Reseach into Cryptographic Vulnerabilities impacting the Swiss Post / Scytl e-voting System.

In March 2019 Sarah Jamie Lewis of the Open Privacy Research Society, along with Vanessa Teague (University of Melbourne), and Olivier Pereira (UCLouvain) published details of critical vulnerabilities impacting evoting systems in Switzerland and Australia. These vulnerabilities were soon confirmed by the vendor Scytl, resulting in an emergency patch being installed during an election in New South Wales, and a “temporary” suspension of evoting offerings by Swiss Post.

In June the Swiss Federal Council, citing these disclosures, delayed the introduction and evoting as an official option, and shortly after SwissPost announced that it would not be offering its system for use in the October federal elections (despite having offered it in previous elections).
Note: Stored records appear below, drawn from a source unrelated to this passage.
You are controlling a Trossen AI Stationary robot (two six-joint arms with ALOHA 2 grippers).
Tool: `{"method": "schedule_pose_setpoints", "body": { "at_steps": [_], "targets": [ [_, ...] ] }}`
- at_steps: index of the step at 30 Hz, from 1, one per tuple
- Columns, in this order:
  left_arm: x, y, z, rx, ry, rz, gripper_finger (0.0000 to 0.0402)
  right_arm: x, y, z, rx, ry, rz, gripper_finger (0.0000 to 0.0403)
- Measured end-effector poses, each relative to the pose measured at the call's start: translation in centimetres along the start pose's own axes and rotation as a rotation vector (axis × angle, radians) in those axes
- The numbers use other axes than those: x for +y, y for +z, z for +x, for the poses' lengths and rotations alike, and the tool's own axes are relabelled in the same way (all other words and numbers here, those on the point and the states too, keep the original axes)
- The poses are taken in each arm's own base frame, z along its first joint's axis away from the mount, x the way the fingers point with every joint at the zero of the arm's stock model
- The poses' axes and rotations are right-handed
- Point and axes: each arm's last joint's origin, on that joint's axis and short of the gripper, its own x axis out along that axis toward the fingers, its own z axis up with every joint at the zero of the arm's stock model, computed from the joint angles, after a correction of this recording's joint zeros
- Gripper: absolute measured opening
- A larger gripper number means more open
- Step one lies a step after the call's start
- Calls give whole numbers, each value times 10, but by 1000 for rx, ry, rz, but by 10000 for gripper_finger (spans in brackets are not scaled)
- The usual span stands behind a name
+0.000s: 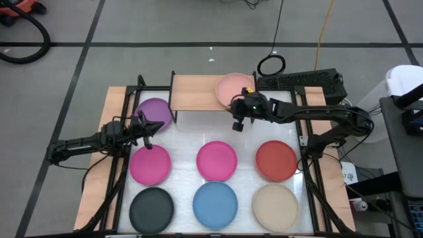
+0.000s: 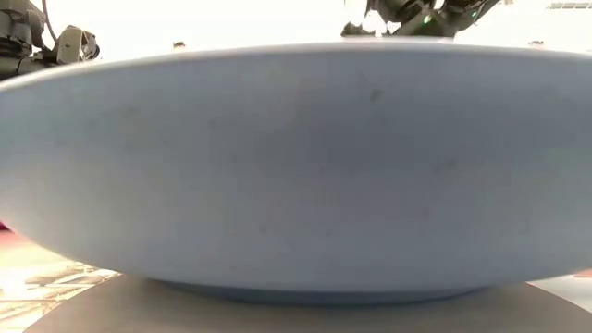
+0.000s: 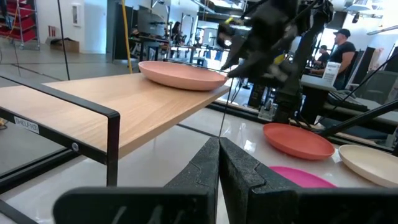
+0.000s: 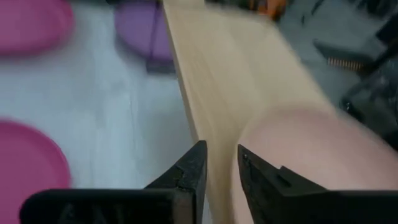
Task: Place and stack plates onto a shelf
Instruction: Stack the purple plate on top of the light pink plate
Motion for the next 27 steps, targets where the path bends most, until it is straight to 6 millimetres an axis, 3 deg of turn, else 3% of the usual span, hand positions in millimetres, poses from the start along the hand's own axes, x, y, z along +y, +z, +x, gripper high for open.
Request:
{"method": "schedule_pose_setpoints", "body": {
  "at_steps": [7, 10, 13, 18, 27],
  "targets": [
    [0, 0, 0, 0, 0, 0, 15, 21, 43, -71, -320, 108, 65, 86],
    [0, 0, 0, 0, 0, 0, 15, 31, 47, -102, -410, 163, 61, 84],
    [0, 0, 0, -1, 0, 0, 15, 43, 41, -120, -452, 225, 48, 84],
    [0, 0, 0, 0, 0, 0, 15, 62, 21, -126, -530, 291, 66, 84],
    [0, 0, 0, 0, 0, 0, 15, 89, -29, -110, -514, 379, 138, 84]
  ]
}}
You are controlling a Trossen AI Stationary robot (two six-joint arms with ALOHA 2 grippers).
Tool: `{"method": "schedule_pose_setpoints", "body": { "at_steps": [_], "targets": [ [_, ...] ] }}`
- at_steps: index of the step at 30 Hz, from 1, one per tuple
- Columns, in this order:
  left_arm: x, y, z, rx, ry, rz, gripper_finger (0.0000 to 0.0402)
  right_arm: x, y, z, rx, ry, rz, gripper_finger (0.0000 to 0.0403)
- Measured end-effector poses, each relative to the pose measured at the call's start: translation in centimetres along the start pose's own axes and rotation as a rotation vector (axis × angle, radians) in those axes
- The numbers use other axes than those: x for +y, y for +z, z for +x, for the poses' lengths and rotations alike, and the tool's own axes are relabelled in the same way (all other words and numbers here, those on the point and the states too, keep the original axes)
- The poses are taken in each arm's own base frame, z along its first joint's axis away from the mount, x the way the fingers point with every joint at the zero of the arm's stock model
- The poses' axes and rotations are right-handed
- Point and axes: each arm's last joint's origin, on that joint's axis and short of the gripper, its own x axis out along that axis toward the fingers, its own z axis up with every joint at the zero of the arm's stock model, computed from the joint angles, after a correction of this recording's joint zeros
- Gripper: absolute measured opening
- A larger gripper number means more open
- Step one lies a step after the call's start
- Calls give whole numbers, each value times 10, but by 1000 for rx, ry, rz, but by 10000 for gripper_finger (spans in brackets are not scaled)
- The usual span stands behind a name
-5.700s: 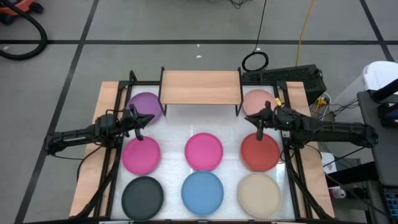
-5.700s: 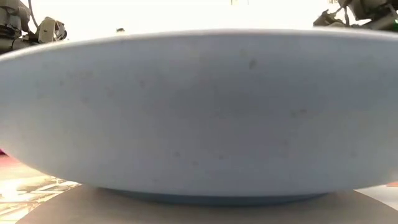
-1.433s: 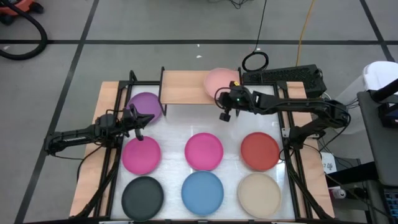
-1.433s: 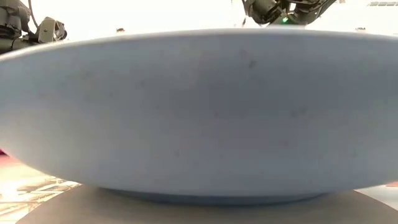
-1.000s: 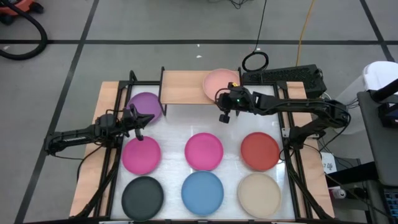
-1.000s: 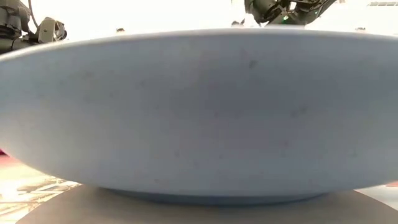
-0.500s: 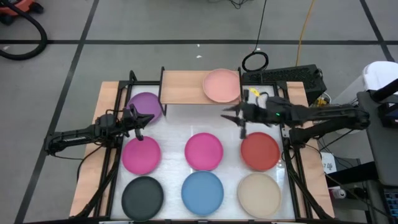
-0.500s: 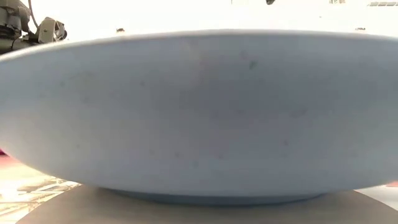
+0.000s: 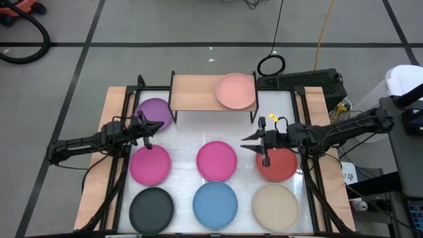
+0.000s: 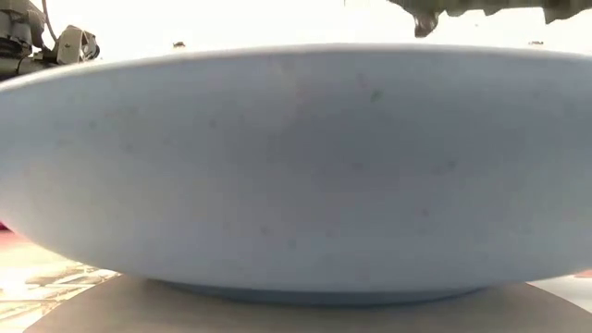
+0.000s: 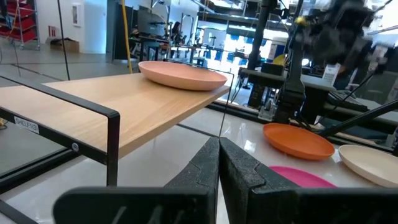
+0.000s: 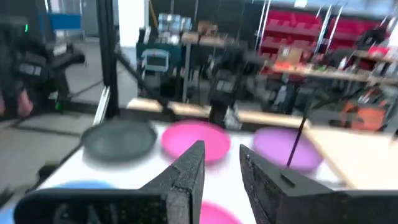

Just as math can protect the speech of the marginalized from the powerful, it can also be used to prove to everyone that power is not working as it claims.

Speaking math to power works.

Open Privacy received a share of a bug bounty payment, 2500 Swiss Francs ($3400 CAD) from Swiss Post for disclosing these issues, donated by Sarah Jamie Lewis.

We would like to thank SwissPost for the recognition, especially considering that the researchers did not agree to sign non-disclosure agreements to access the SwissPost/Scytl code base. The researchers instead worked off of a leaked version, which allowed them to publicly disclose democracy-impacting vulnerabilities without the risk of being silenced or having the issues packaged in palatable PR.